Interpretive Summary: Food-borne pathogenic bacteria known as Shiga toxin-producing Escherichia coli (STEC) belonging to types O157:H7, O26, O103, O111, and O145 are responsible for a large portion of STEC infections worldwide. Cattle and other ruminants are reservoirs for these pathogens, thus food of bovine origin or food contaminated by cattle feces may be vehicles for infection with STEC. Therefore, these bacteria have been classified as adulterants in meat by the USDA Food Safety and Inspection Service (FSIS). Rapid and sensitive methods for detection of these pathogens in animal reservoirs and in food are needed to determine their prevalence and to ensure that food contaminated with STEC does not reach the consumer. The purpose of this study was to evaluate new commercially available real-time polymerase chain reaction- (amplification of specific segments of DNA of the pathogens) based kits to detect the target STEC in beef and bean sprouts and to compare the performance of this method to the protocol currently used by the FSIS for detection of these pathogens. The STEC were detected in ground beef and sprouts that were artificially contaminated with very low numbers of the bacteria using both the commercially available kits and the kits described in the FSIS Microbiology Laboratory Guidebook method. However, results showed that certain components in two of the four growth media that were evaluated hindered detection of the STEC, and thus, the choice of selective agents used for enrichment of STEC in foods must be carefully considered. In summary, the commercial method was rapid and simple and performed as well as the current method used for regulatory testing for STEC, and thus, it can be used for routine and rapid detection of STEC in beef and sprouts.

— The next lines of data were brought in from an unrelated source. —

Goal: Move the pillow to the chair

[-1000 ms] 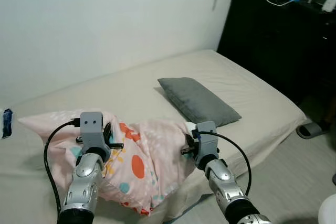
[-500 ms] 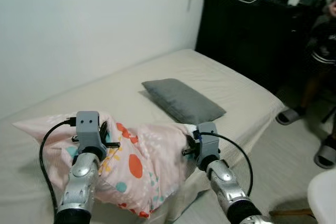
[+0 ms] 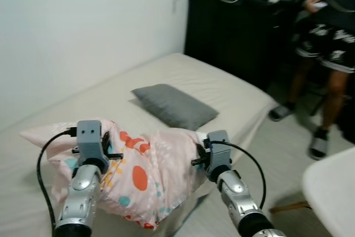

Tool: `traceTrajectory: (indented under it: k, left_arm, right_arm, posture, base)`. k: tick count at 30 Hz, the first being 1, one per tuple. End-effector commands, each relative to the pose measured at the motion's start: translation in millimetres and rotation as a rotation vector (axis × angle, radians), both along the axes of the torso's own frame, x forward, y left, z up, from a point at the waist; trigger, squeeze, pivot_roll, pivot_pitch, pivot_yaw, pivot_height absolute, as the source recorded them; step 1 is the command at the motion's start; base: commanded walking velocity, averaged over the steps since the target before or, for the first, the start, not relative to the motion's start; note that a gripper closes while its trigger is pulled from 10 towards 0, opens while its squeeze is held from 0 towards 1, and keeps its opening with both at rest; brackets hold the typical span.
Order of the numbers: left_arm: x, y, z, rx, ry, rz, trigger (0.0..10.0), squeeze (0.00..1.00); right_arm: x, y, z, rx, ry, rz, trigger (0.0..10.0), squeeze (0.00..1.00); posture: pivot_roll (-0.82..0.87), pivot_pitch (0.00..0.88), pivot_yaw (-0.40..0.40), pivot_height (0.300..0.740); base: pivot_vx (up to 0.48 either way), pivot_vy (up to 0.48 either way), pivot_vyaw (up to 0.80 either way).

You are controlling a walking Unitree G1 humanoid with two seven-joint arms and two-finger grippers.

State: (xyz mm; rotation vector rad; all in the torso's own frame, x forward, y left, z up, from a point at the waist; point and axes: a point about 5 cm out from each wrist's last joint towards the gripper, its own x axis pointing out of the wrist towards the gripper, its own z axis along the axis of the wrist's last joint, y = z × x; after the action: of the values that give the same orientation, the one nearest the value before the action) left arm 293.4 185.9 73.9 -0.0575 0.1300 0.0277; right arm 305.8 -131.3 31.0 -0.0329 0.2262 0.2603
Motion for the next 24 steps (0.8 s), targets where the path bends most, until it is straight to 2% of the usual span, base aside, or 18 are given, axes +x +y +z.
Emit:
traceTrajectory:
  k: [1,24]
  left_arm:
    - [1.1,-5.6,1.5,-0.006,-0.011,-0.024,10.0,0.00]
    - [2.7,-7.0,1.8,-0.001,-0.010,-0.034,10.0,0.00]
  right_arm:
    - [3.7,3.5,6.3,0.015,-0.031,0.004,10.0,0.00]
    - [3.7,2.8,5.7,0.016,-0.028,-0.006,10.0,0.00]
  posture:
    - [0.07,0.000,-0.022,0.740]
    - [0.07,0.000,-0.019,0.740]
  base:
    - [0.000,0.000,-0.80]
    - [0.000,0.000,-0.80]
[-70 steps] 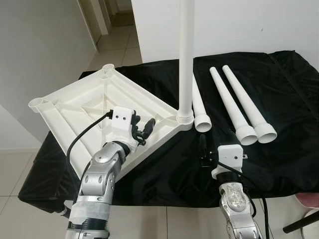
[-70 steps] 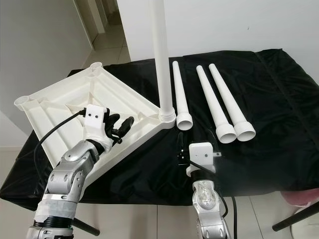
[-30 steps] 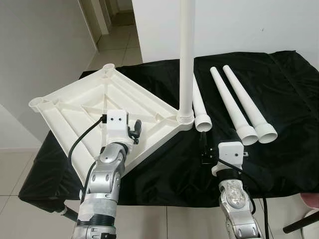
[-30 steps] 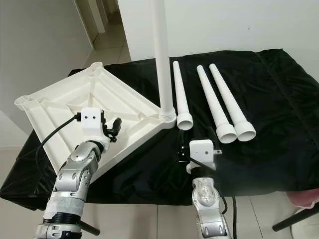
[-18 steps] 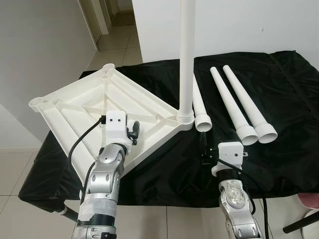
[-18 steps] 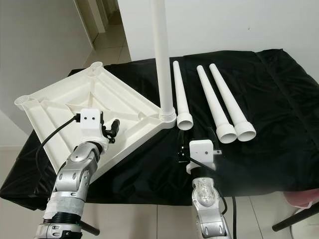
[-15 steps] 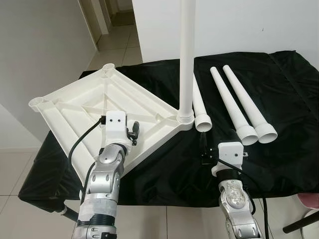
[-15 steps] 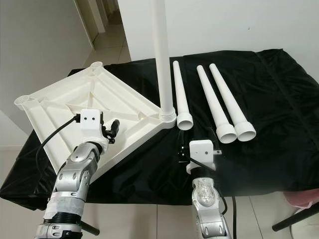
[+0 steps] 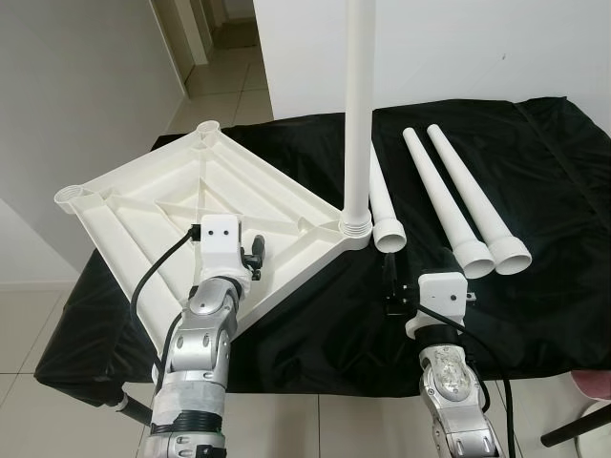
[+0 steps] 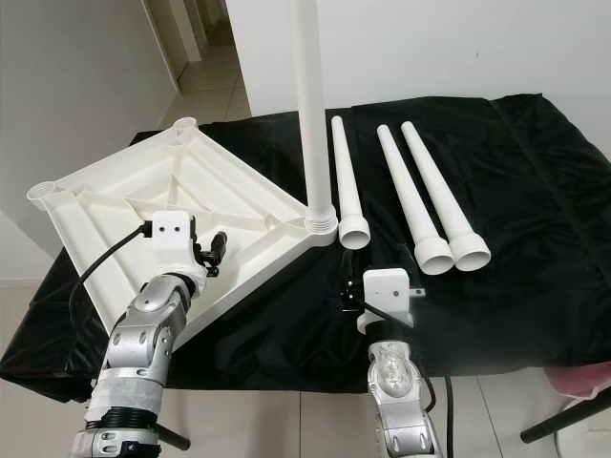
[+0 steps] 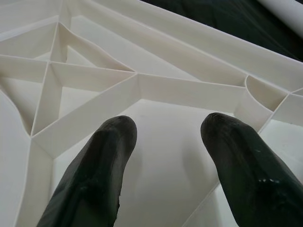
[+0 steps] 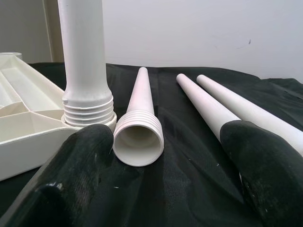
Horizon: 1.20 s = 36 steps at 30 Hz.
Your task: Building children table
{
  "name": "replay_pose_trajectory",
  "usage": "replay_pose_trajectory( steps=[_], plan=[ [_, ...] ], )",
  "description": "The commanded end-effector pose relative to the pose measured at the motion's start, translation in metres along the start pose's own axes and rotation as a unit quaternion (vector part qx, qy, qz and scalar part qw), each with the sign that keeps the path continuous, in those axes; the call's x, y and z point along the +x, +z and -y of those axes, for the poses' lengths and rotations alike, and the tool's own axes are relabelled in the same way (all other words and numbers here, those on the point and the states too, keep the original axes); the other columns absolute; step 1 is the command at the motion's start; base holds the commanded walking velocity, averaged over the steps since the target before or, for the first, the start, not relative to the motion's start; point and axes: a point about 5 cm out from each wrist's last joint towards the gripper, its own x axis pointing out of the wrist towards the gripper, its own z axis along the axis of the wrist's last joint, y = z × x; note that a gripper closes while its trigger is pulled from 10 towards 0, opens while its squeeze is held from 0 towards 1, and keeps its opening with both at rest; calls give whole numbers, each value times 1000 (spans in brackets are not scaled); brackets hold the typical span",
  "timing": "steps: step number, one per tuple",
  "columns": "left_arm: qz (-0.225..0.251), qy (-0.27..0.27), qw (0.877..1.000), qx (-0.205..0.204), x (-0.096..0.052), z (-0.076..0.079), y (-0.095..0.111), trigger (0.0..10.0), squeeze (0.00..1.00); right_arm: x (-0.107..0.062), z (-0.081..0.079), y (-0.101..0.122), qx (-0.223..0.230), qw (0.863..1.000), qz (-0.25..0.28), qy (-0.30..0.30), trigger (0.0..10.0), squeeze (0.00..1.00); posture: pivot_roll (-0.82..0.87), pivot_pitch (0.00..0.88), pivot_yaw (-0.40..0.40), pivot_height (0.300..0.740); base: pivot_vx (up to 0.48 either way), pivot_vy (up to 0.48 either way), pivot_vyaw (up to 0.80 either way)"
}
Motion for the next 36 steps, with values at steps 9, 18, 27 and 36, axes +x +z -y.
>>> replay_pose_trajectory(
  steps=[9, 18, 27, 36],
  plan=[
    [-13, 121, 993, 2, 1, -15, -2, 10000, 0, -1, -3, 0, 7, 1000, -6, -4, 10000, 0, -131, 30, 122, 740, 0, 0, 0],
    [-14, 129, 992, 2, 1, -15, -2, 10000, 0, 0, -4, 0, 8, 1000, -5, -3, 10000, 0, -131, 32, 119, 740, 0, 0, 0],
    [-8, 174, 985, -21, 1, -22, 0, 10000, 0, 1, -3, 0, 7, 1000, -5, -5, 10000, 0, -132, 32, 115, 740, 0, 0, 0],
    [-10, 217, 976, -23, -1, -30, 0, 10000, 0, 1, -3, 1, 8, 1000, -5, -6, 10000, 0, -133, 30, 114, 740, 0, 0, 0]
  ],
)
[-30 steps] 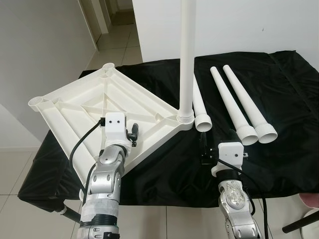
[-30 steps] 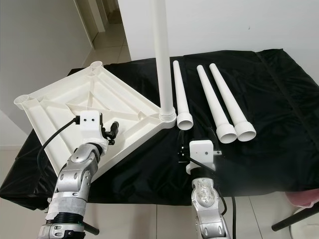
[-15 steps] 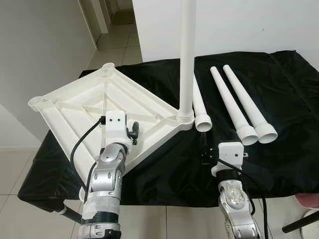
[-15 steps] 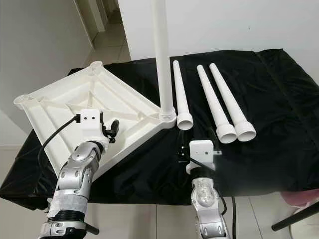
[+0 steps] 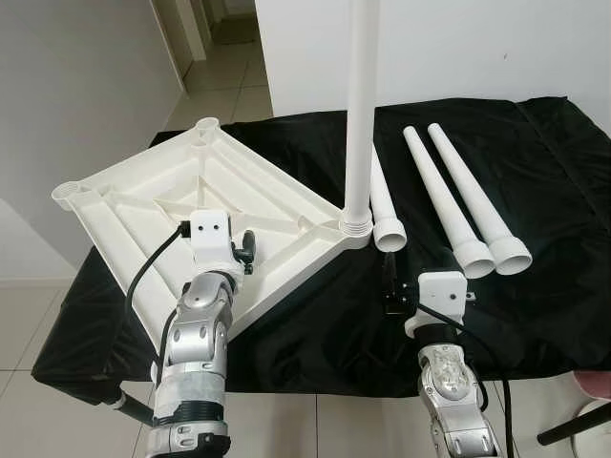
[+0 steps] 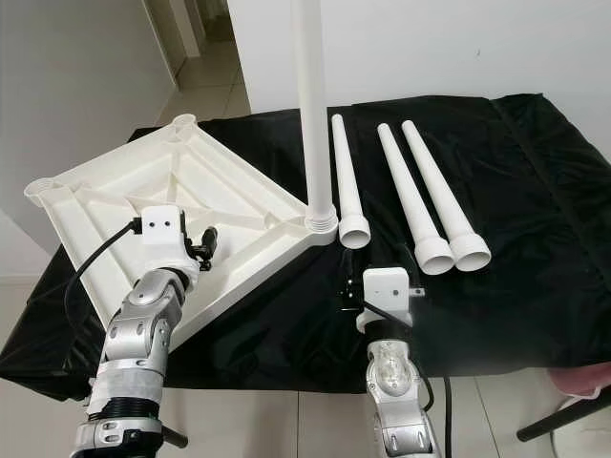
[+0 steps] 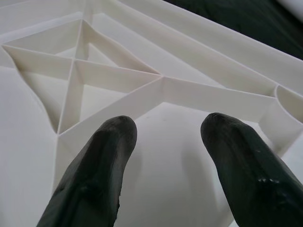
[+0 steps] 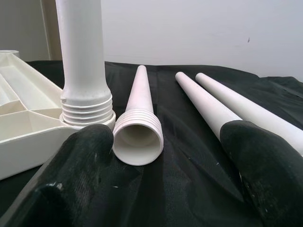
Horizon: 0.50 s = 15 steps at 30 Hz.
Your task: Building children table
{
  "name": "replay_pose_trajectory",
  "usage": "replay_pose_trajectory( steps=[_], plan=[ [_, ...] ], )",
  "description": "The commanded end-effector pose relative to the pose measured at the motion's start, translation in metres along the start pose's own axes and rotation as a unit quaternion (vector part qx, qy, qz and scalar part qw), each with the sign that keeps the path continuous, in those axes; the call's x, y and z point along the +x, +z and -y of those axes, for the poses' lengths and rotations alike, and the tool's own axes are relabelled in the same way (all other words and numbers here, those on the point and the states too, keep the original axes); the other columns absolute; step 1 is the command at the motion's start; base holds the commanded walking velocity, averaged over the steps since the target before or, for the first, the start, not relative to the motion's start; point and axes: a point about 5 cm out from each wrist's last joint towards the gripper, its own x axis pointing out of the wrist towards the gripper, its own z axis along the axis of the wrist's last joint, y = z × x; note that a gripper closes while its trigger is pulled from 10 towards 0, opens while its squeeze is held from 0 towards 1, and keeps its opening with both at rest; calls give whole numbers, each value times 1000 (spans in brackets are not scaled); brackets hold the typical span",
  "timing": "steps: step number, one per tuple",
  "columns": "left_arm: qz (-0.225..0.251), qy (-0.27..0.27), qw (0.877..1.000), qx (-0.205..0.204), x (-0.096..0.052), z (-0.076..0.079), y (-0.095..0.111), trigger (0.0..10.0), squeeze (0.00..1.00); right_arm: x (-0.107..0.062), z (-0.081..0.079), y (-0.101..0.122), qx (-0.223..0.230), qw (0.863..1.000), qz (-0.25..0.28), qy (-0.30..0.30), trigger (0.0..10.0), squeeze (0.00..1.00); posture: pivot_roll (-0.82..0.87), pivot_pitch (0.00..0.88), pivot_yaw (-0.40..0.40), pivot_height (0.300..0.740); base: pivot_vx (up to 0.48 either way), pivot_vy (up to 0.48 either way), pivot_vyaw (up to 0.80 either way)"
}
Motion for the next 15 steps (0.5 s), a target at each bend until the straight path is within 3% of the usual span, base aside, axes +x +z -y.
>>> replay_pose_trajectory(
  steps=[1, 15],
  plan=[
    [-7, 189, 982, -15, -4, -21, -3, 10000, 0, 0, -2, 1, 6, 1000, -3, -2, 10000, 0, -134, 30, 114, 740, 0, 0, 0],
    [-23, 238, 970, -30, -6, -32, -7, 10000, 0, 1, -3, 1, 6, 1000, -3, -2, 10000, 0, -130, 35, 106, 740, 0, 0, 0]
  ],
)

Technical Abstract: Aims: To assess the performance of the Diatheva STEC FLUO and BAX System real-time PCR assays for STEC detection (stx1/stx2 and eae target genes) and O-group identification in ground beef and bean sprout samples. Methods and Results: Ground beef and bean sprout samples were inoculated with approximately 10 CFU of the “top five” STEC (O157:H7, O26, O103, O111, and O145), enriched with different broths and incubation temperatures, and tested using the Diatheva and BAX assays. In ground beef, both molecular methods were able to detect the “top five” STEC, and lower Ct values were observed for the Diatheva kits compared to BAX System. The O111-contaminated samples gave negative results with both methods using mTSB+novobiocin for enrichment. In bean sprouts, both methods provided equivalent positive results, although detection was not possible using enrichment in mTSB+ACV. Conclusions: The Diatheva and BAX assays methods detected the “top five” STEC in ground beef and bean sprouts when inoculated at low levels. Both assays provided equivalent results in terms of performance and reliability. Significant and Impact of Study: The Diatheva kits are comparable to reference STEC-detection methods and could be used by the food industry to reliably detect the top five STEC.